The governor having one day said to the pope: "But Your Holiness might suppress the soldiers," the pope replied: "The soldiers are here to do honor to princes and to defend the city; they are no burden to the city, which sees them with pleasure. And then there are too many police; Rome is full of them; they must be suppressed; and then Rome will become again what she should never have ceased to be."

At that moment the Venetians having obtained advantage over the Turks, the pope sent to the doge, Francis Morosini, the stocco and berrettone. We have already frequently alluded to this kind of recompense. Morosini had seized the city of Napoli de Malvasia, and Vallona, a fortress in Albania.

Among other canonizations in 1690, Alexander pronounced that of Saint John of God, founder of the Hospitallers for Poor Sick, commonly called the Fate bene Fratelli. He was born at Montemor el Novo, in the diocese of Evora, in Portugal, March 25, 1495, and died March 8, 1550. Urban VIII beatified him in 1630. He was a man of the most sincere piety and eminent charity.

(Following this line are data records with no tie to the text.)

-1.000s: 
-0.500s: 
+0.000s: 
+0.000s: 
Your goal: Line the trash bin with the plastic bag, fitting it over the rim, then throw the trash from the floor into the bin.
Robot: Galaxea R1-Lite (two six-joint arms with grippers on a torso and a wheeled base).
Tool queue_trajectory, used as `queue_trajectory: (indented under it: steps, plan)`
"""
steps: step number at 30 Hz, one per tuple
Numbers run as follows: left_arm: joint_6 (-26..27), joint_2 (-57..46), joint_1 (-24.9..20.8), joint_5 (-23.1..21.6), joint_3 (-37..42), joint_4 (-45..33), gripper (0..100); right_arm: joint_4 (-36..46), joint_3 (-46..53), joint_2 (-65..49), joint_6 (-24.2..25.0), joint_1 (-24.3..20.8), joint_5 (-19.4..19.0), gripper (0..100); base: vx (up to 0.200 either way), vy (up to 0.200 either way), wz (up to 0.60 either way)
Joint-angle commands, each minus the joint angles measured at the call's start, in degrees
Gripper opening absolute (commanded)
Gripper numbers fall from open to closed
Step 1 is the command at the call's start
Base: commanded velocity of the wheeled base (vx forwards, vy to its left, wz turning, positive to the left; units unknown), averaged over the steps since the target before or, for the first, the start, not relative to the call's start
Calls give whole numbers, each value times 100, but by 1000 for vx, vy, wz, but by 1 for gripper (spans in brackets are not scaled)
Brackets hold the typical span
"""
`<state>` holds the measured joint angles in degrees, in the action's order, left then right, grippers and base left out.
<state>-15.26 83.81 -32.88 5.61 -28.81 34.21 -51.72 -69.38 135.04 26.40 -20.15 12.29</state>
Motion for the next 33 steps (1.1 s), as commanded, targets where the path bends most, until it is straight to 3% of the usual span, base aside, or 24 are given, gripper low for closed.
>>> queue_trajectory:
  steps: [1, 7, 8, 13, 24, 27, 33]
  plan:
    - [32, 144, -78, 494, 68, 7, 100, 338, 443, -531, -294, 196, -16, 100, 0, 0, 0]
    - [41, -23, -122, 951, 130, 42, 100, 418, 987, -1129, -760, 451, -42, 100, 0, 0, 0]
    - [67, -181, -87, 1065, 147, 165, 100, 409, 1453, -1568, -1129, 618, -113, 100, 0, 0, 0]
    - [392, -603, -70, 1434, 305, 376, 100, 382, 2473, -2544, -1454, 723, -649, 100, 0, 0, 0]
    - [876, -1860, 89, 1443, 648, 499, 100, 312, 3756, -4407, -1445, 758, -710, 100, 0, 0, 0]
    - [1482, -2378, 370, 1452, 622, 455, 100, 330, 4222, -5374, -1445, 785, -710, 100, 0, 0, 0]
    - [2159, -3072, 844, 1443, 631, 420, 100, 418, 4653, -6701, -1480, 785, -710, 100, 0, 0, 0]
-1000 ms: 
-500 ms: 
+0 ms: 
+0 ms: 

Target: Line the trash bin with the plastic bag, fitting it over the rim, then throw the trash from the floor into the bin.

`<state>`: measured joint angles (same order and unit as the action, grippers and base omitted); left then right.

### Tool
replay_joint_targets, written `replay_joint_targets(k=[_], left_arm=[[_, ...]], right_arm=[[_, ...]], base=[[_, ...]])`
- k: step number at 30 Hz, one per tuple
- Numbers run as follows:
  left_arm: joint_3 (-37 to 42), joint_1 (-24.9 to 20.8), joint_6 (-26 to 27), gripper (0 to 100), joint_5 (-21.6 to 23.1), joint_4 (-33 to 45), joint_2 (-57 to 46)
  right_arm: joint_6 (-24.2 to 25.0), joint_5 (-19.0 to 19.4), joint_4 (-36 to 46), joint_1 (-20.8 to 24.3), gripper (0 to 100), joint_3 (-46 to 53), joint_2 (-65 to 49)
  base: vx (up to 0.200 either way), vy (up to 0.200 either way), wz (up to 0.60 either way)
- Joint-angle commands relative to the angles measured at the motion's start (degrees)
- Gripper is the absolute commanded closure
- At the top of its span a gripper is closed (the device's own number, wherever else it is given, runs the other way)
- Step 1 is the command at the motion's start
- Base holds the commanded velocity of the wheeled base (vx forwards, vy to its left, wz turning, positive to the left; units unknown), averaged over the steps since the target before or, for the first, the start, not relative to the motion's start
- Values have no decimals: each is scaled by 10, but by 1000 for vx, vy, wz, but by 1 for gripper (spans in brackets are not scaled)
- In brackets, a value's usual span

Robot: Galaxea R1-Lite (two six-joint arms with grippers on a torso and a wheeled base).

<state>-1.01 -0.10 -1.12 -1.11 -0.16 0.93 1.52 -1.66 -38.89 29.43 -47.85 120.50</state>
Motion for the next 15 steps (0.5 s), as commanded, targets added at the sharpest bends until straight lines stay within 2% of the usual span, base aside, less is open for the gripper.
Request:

he same ceremony was canonized Saint Laurence Giustiniani, a Venetian (born July 1, 1381, died January 8, 1455), the first Patriarch of Venice.

In the beginning of the year 1691 Alexander's rugged health began to decline, and he lost hope of recovery. Then he called the cardinals and informed them that he had drawn up a new constitution against the four propositions; that the bull had been signed on the 4th of August, and not yet published, always hoping for an arrangement with France.

He advised the cardinals to uphold the bull, which he then published through Cardinal Albani, afterwards Clement XI. He exhorted them to yield nothing of the rights, authority, or privileges of the Roman Church. He warmly advised them to think only of the Church in the discussions at the coming conclave, and not to be swayed by any human respect. On the 1st of February he died, aged nearly eighty-one, after governing the Church sixteen months, less four days.

Alexander displayed great courage in defending the faith and ecclesiastical discipline. A generous promoter of science, he increased and enriched several libraries, among others the Vatican, to which he gave the manuscripts that had belonged to Queen Christina.

Alexander scattered favors as liberally on the poor as on his kindred.

He was interred in the Vatican.

This biographical data is from "The Lives and Times of the Popes" by The Chevalier Artaud De Montor. Published by The Catholic Publication Society of New York in ten volumes in 1911.